## YOUR GOAL:
The word "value" occurs in some lines of the listing. Copy those lines.
(Beginning of EXTRACTED RECORDS)
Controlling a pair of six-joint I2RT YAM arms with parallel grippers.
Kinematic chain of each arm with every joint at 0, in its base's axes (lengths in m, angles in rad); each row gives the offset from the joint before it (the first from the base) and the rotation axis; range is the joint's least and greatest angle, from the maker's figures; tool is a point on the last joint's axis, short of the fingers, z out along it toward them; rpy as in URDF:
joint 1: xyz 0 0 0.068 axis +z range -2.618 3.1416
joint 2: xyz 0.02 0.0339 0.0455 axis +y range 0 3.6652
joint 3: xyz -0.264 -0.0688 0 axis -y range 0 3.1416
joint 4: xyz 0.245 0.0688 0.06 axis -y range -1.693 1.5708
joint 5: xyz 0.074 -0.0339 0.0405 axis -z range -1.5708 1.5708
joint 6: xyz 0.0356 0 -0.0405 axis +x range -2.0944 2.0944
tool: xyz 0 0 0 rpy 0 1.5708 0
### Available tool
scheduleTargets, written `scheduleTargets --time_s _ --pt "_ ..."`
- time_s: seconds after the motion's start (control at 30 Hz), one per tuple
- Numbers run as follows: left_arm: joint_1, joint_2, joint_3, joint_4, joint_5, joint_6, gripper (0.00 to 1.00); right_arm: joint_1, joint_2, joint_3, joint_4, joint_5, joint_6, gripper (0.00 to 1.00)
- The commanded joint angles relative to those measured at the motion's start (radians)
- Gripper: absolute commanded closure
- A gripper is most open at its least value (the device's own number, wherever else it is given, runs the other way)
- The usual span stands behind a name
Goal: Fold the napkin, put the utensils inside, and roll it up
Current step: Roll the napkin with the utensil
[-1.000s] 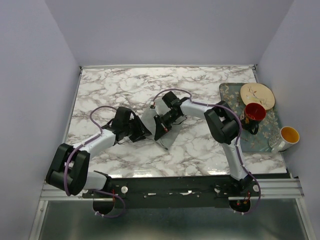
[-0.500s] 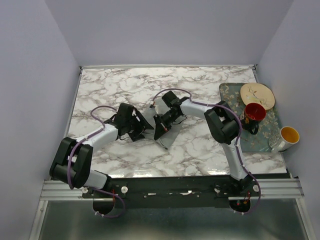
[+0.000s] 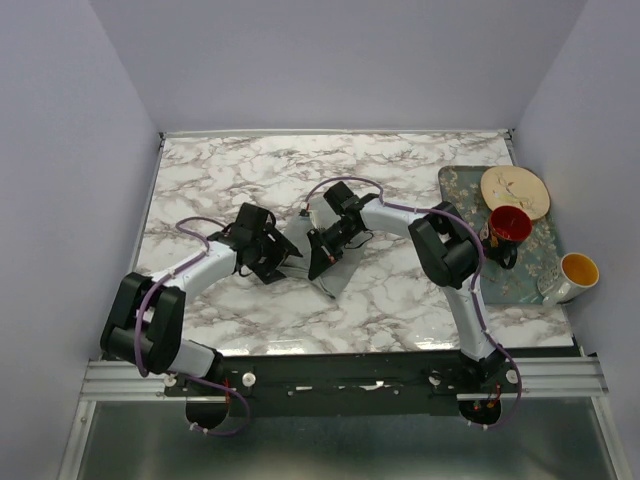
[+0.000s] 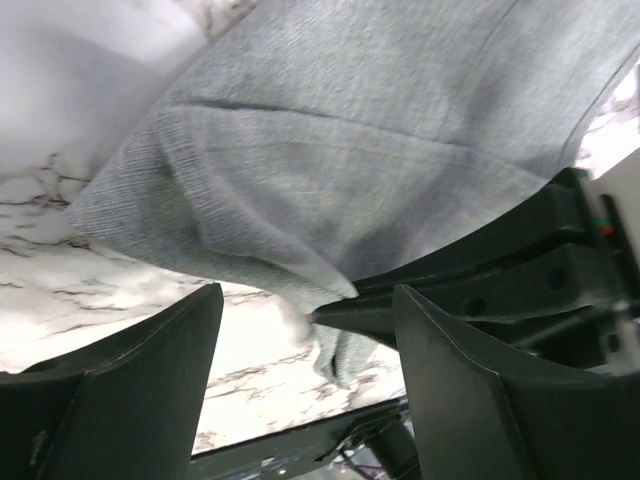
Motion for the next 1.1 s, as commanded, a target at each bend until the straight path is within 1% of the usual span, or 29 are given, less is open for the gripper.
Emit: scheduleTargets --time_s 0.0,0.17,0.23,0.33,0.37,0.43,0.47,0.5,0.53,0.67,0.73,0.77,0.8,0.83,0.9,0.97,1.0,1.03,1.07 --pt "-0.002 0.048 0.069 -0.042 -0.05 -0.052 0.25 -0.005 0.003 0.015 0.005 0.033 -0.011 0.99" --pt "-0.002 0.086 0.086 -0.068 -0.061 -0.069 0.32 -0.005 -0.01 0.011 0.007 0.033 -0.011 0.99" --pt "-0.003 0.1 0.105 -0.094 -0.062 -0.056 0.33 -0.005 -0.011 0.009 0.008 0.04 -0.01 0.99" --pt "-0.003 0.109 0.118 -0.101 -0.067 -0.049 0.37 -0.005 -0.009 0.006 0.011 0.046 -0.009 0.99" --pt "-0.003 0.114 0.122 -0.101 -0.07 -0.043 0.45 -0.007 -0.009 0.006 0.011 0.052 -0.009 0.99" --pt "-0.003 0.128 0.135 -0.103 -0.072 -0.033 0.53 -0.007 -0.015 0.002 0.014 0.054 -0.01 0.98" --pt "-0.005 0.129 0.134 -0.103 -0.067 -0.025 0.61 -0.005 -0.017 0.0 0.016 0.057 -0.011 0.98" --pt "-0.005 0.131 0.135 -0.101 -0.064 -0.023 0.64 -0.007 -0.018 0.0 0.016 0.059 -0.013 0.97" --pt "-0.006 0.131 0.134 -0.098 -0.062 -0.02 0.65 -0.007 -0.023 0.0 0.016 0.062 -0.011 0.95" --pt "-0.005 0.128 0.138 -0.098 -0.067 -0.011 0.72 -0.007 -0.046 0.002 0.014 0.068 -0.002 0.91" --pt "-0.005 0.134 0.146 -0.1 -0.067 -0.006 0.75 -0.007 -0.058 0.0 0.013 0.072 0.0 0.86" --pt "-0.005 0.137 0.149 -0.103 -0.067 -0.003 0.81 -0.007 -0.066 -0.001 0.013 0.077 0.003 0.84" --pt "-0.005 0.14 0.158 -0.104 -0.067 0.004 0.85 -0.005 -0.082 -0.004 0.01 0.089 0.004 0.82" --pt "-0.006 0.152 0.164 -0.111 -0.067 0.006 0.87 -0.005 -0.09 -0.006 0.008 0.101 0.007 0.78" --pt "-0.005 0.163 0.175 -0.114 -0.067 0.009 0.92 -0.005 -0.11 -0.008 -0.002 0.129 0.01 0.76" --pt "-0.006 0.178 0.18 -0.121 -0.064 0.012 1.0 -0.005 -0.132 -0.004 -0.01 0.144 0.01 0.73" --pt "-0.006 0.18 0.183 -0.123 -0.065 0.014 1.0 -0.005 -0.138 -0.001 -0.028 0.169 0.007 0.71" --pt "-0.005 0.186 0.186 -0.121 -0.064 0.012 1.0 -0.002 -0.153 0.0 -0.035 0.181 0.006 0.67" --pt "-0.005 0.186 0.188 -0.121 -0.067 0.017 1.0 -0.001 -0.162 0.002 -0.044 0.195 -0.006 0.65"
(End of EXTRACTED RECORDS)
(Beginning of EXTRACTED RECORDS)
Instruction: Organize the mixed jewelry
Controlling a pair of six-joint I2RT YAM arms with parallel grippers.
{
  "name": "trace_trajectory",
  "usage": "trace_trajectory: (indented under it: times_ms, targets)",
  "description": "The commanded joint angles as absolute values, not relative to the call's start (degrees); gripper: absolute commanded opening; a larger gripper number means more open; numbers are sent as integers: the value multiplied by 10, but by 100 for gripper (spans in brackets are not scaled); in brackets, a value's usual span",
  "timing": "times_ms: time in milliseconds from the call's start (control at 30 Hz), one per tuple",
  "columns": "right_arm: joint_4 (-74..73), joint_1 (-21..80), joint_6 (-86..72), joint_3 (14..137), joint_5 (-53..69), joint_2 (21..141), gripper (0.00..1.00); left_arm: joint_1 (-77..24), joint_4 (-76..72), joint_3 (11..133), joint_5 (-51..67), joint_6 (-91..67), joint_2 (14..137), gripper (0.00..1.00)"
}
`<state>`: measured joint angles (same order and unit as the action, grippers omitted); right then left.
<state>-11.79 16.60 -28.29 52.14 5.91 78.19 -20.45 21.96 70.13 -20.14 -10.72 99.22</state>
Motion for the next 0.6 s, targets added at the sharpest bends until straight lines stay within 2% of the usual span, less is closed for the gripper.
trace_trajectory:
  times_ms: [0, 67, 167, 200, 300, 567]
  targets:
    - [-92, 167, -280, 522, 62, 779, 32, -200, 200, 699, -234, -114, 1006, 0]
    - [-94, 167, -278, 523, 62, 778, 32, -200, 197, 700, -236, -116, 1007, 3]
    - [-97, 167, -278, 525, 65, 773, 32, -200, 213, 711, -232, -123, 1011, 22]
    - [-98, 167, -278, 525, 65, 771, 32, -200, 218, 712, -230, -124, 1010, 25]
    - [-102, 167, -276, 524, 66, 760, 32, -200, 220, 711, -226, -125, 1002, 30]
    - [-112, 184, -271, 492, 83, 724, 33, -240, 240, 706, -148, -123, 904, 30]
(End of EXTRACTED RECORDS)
## SOLUTION FOR THIS TASK:
- A gripper is most open at its least value (the device's own number, wherever else it is given, runs the other way)
  "description": "The commanded joint angles as absolute values, not relative to the call's start (degrees); gripper: absolute commanded opening; a larger gripper number means more open; numbers are sent as integers: the value multiplied by 10, but by 100 for gripper (spans in brackets are not scaled); in brackets, a value's usual span",

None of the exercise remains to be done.